L’apoteosi è al Bernabeu, dove il Milan è atteso dallo scalpitante Ajax del giovane Cruijff. Ma il “calcio totale” c’è tempo. Quella sera va in scena la premiata orchestra rossonera: Rivera è il direttore e Pierino Prati il primo violino. Dopo 35 secondi, al primo assalto, Pierino prende un palo. All’8’ Sormani va via danzando sulla sinistra, entra in area, crossa forte e arretrato e Prati, di testa, addirittura da oltre il dischetto del rigore, insacca sul palo più lontano. Prima della fine del primo tempo: il gol-capolavoro. Sulla tre-quarti Rivera è circondato dai lancieri: li attira a sé come mosche al miele, poi con un colpo di tacco da Giano bifronte, smarca Prati che nel frattempo, girandogli intorno si è presentato alla lunetta dell’area, liberissimo. Sembra quasi prendere la mira, come un franco tiratore, Pierino: dal destro scaglia una saetta che s’insacca battendo secca sul supporto interno della rete e quindi sul palo interno, in una carambola che è ancora oggi, mezzo secolo dopo, felicità per chi la guarda. Dopo il rigore di Vasovic all’inizio del secondo tempo e la sassata di Sormani che segna il 3-1, a chiudere i conti e a siglare il trionfo è ancora Prati. In un contropiede Rivera si porta a spasso l’intera difesa olandese, salta anche il portiere, ma si porta la palla troppo defilata sul fondo. Allora alza la testa e scucchiaia al centro un assist per la testa di Pierino che allarga le braccia, dandosi la spinta e la appoggia incrociando nell’angolo opposto a quello in cui si è tuffato il portiere. Fare tre gol in una finale di Coppa dei Campioni era toccato, prima di allora, solo agli dei del calcio: Puskas (per due volte) e Di Stéfano.
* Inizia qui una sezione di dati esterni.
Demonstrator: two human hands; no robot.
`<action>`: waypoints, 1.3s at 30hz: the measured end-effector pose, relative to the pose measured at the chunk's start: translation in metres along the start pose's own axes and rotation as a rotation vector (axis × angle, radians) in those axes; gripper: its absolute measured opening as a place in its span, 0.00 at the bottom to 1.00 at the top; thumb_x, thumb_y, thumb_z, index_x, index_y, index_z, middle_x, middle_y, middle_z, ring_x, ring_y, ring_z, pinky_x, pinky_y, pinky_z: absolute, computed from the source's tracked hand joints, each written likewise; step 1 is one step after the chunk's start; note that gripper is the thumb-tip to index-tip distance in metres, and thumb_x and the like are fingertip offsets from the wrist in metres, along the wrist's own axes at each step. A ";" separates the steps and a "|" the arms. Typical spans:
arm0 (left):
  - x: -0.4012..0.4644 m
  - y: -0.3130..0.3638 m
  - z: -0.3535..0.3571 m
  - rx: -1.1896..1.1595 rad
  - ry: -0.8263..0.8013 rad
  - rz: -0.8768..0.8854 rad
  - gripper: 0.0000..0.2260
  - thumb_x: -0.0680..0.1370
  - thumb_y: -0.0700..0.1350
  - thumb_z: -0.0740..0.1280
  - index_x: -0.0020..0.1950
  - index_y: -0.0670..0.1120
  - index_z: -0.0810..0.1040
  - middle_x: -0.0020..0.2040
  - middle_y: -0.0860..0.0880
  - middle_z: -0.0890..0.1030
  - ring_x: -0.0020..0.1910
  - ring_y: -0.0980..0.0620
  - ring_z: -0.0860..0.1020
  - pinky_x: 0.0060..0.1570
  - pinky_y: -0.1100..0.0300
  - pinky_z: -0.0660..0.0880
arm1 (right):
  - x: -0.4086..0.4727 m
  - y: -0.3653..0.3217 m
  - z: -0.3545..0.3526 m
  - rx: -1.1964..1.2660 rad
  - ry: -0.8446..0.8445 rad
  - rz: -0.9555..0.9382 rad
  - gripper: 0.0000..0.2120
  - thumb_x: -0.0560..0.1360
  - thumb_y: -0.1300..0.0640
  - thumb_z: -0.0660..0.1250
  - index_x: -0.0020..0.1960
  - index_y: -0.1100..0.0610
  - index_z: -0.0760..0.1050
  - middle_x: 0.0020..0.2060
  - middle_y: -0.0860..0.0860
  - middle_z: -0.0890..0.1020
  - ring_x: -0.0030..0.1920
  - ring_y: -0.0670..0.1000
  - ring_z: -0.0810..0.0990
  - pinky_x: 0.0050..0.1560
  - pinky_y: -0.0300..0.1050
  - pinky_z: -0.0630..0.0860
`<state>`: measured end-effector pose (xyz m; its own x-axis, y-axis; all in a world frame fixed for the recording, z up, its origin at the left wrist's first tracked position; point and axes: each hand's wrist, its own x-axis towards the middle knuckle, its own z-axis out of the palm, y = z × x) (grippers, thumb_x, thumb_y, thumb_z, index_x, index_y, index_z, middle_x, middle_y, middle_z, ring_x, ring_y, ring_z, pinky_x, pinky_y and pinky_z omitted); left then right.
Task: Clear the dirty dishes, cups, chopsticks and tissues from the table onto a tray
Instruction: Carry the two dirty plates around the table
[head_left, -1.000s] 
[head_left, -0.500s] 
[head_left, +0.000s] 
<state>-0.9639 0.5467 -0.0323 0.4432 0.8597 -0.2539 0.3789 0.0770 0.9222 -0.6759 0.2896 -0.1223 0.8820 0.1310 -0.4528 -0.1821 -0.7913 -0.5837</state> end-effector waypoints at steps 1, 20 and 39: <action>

E da allora non è più toccato a nessuno.

   

Pierino Prati se ne andò dal Milan nel 1973, dopo sei fantastiche stagioni, 209 partite e 102 gol. Finì alla Roma, dove si fece voler bene anche lì. Molti miei amici milanisti, tra cui Claudio, non staccarono però il suo poster rossonero da sopra il letto. Per anni Prati ha poi lavorato nel calcio giovanile e poi come commentatore, sempre appassionato ma mai fanatico, di cose di calcio.

  

Con la sua zazzera e la sua faccia da ragazzo buono di periferia, Pierino Prati era il nostro quinto Beatles. Lo scorso dicembre, a un pranzo organizzato da quello straordinario uomo-squadra che è Giovanni Lodetti per ricordare i cinquant’anni dalla vittoria del Milan nell’Intercontinentale, insieme a Carletto Schnellinger e Saul Malatrasi, Lino Golin e Nevio Scala, c’era anche Pierino, con quella sua faccia da ragazzo buono già incisa dai solchi della malattia. Sorrideva mite e forse un po’ confuso per tanto affetto e riconoscenza di chi nel 1969 aveva vissuto con lui, e grazie a lui, quell’indimenticabile “primavera di Prati”.

 


 

* Gli amici citati, Gianni (Sacco), Michele (Ansani) e Claudio (Sanfilippo), sono stati i miei compagni di scrittura in 1899. AC Milan. Le storie (Hoepli, 2019), nel quale si può leggere il bellissimo capitolo “La primavera di Prati”, scritto da Michele Ansani.